The operation, which was carried out in partnership with law enforcement agencies in France, Germany, the Netherlands, Romania, Latvia and the United Kingdom, is described as the largest U.S.-led financial and technical disruption of a botnet infrastructure leveraged by cybercriminals to commit ransomware, financial fraud and other cyber-enabled criminal activity.

To dismantle the botnet, the FBI gained lawful access to Qakbot’s infrastructure and redirected Qakbot traffic to FBI-controlled servers, which instructed infected computers to download an uninstaller file. This uninstaller was created by law enforcement to untether the victims' computers from the Qakbot botnet, preventing further installation of malware through Qakbot.

During this operation, named "Operation Duck Hunt," the FBI said it recovered the stolen credentials — including email addresses and passwords — of more than 6.5 million victims, adding that its international partners identified “millions more.”

The FBI also announced the seizure of 52 servers, which it said would "permanently dismantle" the botnet.

Qakbot, also known as “QBot” and “QuakBot,” was first detected in 2008, making it one of the longest-running botnets. The malware, which first emerged as a banking trojan, infects devices primarily through phishing emails containing malicious links or attachments. Once a target taps the link or downloads the attachment, Qakbot would deploy additional malware to their computer to become part of a botnet network that could be controlled remotely.
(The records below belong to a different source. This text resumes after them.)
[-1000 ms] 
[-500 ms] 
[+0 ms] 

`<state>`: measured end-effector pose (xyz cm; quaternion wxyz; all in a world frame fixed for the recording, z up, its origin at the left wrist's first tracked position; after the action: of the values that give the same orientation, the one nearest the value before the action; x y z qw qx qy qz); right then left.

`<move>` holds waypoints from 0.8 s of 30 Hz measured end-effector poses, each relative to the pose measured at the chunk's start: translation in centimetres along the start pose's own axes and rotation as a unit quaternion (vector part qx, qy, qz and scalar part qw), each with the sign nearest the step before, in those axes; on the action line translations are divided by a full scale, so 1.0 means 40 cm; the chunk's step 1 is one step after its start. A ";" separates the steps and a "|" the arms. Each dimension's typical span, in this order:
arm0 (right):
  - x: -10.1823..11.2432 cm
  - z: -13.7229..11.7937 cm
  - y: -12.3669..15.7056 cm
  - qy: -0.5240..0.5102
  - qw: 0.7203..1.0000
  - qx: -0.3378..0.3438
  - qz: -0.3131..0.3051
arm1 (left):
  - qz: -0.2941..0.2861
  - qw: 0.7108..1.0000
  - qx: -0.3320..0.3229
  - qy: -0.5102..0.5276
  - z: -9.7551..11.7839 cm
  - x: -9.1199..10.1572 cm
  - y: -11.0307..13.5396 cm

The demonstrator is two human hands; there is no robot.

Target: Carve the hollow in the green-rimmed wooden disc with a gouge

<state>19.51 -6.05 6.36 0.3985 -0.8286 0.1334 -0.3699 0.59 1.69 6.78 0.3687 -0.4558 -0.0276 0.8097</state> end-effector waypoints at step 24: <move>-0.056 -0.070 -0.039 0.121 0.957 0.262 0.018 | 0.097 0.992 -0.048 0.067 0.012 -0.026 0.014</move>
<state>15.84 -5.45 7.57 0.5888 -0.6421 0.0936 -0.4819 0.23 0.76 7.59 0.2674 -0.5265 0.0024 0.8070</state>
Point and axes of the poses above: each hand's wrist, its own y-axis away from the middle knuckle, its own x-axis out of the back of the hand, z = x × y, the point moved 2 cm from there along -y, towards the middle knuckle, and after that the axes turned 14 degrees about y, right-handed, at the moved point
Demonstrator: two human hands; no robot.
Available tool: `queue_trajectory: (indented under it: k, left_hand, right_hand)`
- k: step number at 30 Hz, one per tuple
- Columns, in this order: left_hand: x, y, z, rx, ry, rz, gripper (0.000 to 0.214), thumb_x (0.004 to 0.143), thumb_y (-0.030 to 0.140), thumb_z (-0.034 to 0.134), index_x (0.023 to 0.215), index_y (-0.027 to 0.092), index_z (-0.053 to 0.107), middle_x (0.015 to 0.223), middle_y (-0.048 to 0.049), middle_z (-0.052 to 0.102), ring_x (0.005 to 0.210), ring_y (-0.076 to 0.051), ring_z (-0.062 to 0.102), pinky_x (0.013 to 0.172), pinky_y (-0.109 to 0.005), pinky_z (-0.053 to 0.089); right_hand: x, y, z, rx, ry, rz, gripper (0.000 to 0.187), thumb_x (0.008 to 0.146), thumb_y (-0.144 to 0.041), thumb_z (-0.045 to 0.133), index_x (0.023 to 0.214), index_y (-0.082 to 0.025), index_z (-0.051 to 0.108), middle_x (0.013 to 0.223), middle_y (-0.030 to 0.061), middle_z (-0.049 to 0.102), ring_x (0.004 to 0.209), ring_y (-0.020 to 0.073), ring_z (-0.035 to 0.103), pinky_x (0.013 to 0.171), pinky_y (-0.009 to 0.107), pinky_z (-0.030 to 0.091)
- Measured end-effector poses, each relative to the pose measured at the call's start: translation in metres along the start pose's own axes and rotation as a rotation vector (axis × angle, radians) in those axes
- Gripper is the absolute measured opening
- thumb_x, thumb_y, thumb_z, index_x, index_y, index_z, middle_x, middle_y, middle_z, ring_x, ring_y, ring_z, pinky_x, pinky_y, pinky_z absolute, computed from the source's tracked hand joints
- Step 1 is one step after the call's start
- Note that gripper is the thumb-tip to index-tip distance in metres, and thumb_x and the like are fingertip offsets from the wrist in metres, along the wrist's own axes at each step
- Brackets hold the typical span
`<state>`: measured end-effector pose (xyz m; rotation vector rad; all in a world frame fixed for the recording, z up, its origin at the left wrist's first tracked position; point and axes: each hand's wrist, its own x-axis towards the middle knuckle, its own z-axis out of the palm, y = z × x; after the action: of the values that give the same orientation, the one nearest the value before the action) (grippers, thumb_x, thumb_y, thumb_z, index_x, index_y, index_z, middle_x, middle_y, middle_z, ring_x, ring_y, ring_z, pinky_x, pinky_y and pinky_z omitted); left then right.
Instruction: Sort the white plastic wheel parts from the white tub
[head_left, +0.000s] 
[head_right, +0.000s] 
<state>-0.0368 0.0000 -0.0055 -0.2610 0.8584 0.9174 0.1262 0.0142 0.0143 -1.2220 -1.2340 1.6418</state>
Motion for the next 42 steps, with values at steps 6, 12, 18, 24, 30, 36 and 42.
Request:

In recent years, Qakbot become the botnet of choice for some of the most infamous ransomware gangs, including Conti, ProLock, Egregor, REvil, MegaCortex and Black Basta

These ransomware gangs received approximately $58 million in ransom payments in the last 18 months alone, according to the FBI, and combined racked up more than 40 victims, including healthcare providers and government agencies.

According to today's announcement, these victims include a power engineering firm based in Illinois; financial services organizations based in Alabama, Kansas and Maryland; a defense manufacturer based in Maryland; and a food distribution company in Southern California.

The U.S. State Department's Rewards for Justice program has announced rewards of up to $10 million for information leading to the identification of Qakbot operators.